На смену немецкому классическому идеализму пришла позитивистски ориентированная научность, всемерно отталкивавшаяся от умозрения, дедукции, априоризма, апеллировавшая к факту. Но и она по–своему продолжила некое мистифицирование феномена жанра в античной литературе. Она исходила и продолжает исходить из двух предпосылок, вообще говоря здравых: во–первых, в античной литературе, как во всякой литературе традиционалистского типа, устойчивые жанровые формы играли очень большую роль и целый ряд литературных явлений благоразумнее объяснять не из спонтанности авторского самовыражения, а из них; во–вторых, в деле учета и описания этих жанровых форм полезно во избежание модернизации пользоваться той жанровой номенклатурой, которую нам удается отыскать в самих античных текстах.

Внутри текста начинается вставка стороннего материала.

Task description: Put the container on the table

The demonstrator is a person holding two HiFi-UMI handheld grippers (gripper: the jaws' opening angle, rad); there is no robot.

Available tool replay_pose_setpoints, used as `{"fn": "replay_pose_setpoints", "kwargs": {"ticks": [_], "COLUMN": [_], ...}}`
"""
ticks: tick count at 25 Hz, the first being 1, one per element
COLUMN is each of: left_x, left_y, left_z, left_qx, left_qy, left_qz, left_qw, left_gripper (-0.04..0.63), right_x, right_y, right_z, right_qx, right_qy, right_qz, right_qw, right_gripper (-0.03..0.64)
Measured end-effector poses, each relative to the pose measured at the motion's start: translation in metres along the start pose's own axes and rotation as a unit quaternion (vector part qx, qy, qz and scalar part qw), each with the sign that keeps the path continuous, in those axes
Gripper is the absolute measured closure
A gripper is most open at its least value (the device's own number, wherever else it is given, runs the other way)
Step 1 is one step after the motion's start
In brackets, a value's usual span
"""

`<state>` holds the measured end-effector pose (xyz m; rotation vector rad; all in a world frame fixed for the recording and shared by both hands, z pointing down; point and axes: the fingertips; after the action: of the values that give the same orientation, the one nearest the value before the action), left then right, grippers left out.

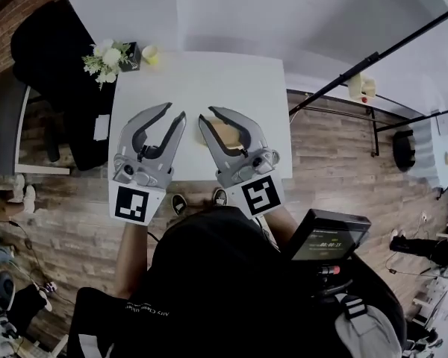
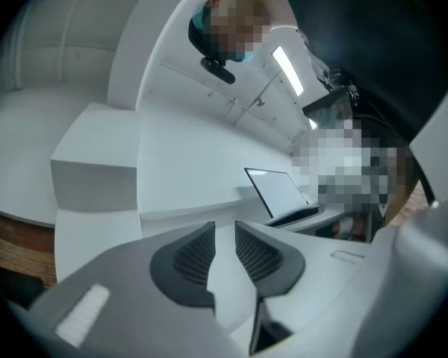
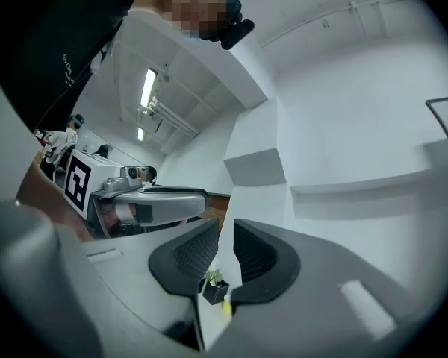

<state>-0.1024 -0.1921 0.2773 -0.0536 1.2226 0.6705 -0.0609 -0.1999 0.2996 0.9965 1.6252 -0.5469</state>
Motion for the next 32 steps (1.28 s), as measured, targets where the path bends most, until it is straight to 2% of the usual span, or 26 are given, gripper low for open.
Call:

Возразить нечего ни на первое, ни на второе. Беда, однако, в том, что античное теоретико–литературное сознание выделило, назвало и описало лишь ограниченный круг жанров — все те же эпопея, трагедия, комедия, лирические жанры, риторические жанры. За порогом остается очень много — в особенности для литератур эллинистической и позднеантичной.

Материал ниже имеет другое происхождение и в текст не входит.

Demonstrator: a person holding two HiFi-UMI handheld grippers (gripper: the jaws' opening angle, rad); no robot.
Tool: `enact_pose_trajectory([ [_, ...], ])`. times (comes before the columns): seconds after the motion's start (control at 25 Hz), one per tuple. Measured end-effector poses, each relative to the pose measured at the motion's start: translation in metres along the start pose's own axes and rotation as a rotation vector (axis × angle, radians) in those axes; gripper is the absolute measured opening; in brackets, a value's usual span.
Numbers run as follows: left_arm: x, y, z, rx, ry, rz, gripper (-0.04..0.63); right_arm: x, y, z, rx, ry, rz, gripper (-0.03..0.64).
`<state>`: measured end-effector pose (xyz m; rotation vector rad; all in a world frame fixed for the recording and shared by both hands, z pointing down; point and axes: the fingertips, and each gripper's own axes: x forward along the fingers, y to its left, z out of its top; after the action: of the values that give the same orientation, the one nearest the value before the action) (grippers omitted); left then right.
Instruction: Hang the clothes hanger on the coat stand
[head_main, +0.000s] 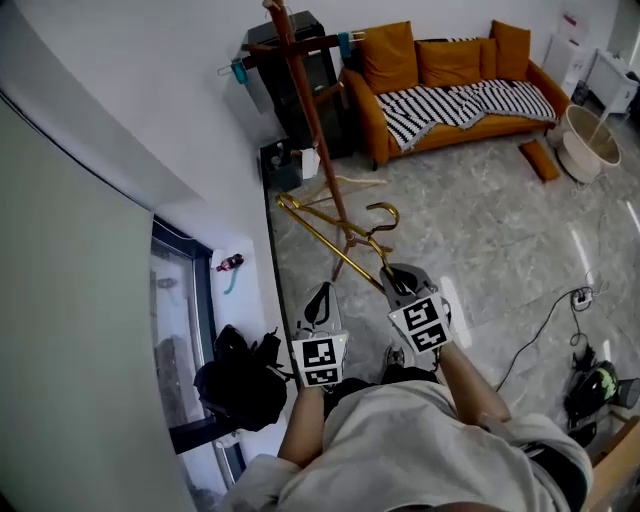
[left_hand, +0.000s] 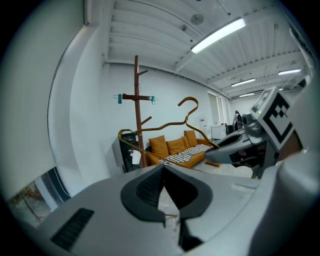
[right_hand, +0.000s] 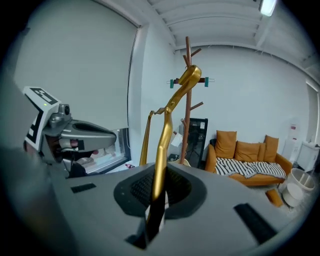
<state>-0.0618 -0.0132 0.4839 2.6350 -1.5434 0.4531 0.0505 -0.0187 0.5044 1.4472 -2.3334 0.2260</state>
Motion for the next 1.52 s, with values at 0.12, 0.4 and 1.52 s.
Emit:
enact_pose_trajectory([
  [0.12,0.022,0.004,0.009,0.006,0.018,0.019,0.008,0.011,-0.024,-0.003,0.020,0.011,0.014,0.006],
  [0.4,0.063,0.023,0.020,0.139,0.101,0.019,0.008,0.035,-0.049,0.004,-0.004,0.028,0.053,0.006],
  [1.52,0.235,0.125,0.075,1.040,0.151,0.001,0.098,0.162,-0.082,0.066,-0.380,0.159,0.151,0.006],
])
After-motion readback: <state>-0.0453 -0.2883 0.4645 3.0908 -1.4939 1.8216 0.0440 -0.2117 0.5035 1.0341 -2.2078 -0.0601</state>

Для прочих жанров тоже можно отыскать в античных текстах какие‑то обозначения; и вот филологи, со второй половины XIX в. научившиеся проявлять все больше интереса к «младшим» жанрам, начали обшаривать тексты, так сказать, разглядывать их под увеличительным стеклом ради того, чтобы найти подобные обозначения и ввести их в терминологический словарь современной науки. Эта практика оправдана уже тем, что она неизбежна; но она опасна. Опасность связана с тем, что в сеть филолога попадает всякая добыча — и словечки, в определенном контексте могущие содержать некое необязательное, нестрогое, хотя и окказионально понятное указание на какие‑то жанровые формы, но терминами не являющиеся; и вообще псевдотермины, мнимая терминологичность которых родилась из недоразумения; и термины, так сказать, неполноценные, терминологичность которых — иной степени, иного качества, чем у вполне настоящих терминов. Последний случай особенно интересен, потому что он связан не с грубым недоразумением, а только с неразработанностью методологии.